> ASSIGNMENT
Copy out the entries below exactly as they stand, but only from the line containing "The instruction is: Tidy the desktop" through the line containing "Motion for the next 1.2".

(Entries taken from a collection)

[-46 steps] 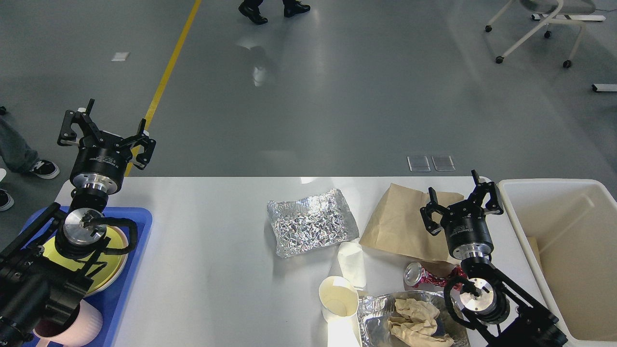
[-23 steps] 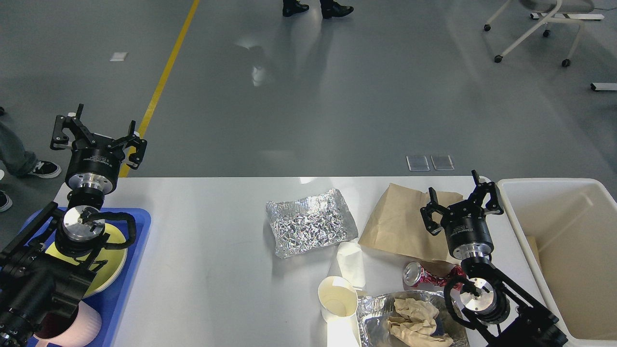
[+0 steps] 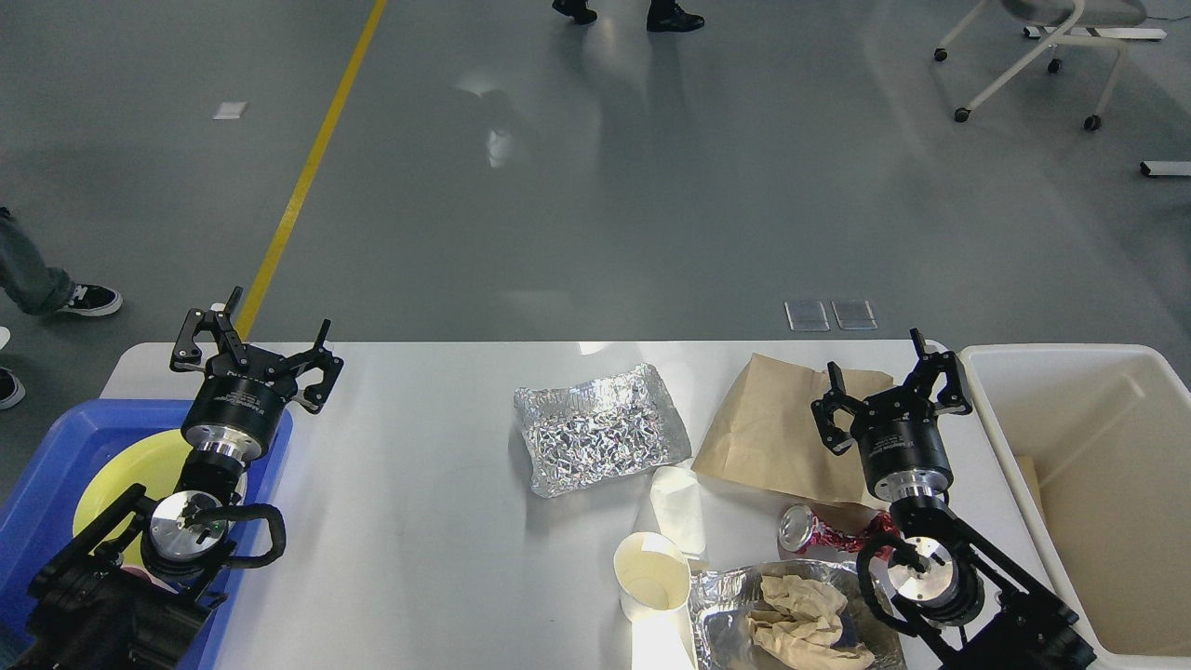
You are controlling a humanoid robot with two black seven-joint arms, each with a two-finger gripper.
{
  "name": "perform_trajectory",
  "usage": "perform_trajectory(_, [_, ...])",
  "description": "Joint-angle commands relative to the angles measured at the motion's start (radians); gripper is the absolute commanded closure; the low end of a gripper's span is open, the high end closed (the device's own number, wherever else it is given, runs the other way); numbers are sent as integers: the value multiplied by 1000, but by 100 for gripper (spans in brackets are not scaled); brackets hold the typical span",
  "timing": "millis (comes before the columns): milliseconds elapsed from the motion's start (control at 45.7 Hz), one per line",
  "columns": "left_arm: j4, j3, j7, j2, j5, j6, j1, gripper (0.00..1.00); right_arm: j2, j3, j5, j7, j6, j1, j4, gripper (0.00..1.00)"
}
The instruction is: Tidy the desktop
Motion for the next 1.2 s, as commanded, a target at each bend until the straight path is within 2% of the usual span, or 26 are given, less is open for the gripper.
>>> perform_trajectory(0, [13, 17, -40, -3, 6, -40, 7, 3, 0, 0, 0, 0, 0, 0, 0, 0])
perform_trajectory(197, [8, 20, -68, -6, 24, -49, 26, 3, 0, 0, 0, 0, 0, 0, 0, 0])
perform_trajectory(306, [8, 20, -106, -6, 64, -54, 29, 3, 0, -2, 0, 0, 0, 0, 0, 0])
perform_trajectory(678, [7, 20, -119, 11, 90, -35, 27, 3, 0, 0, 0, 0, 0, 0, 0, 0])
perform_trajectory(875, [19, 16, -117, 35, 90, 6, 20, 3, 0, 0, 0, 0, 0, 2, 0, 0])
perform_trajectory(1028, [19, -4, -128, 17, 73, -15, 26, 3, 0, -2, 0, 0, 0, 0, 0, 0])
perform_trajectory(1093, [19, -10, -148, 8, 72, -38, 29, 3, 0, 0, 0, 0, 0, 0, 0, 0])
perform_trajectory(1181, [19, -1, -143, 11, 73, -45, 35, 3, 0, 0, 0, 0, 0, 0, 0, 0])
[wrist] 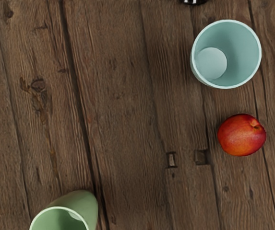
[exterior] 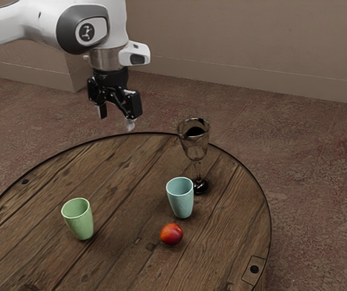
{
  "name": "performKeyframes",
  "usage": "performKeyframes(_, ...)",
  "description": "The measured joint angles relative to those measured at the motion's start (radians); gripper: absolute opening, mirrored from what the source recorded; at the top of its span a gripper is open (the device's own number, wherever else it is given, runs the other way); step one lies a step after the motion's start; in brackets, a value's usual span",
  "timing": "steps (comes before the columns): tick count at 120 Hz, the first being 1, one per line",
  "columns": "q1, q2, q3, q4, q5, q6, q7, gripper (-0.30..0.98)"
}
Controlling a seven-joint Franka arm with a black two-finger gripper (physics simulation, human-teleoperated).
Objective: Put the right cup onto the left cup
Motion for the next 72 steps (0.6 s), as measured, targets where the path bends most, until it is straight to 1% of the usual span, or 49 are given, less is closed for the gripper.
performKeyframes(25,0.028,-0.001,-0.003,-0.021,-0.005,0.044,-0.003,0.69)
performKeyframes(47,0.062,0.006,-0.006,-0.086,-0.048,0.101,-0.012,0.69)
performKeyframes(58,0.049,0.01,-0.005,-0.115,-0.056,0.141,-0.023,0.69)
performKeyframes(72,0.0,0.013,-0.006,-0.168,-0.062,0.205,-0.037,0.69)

> REPLY
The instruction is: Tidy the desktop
Motion for the next 1.2 s, as commanded, a target at each bend until the straight path is within 2% of the usual span, or 26 are given, less is open for the gripper.

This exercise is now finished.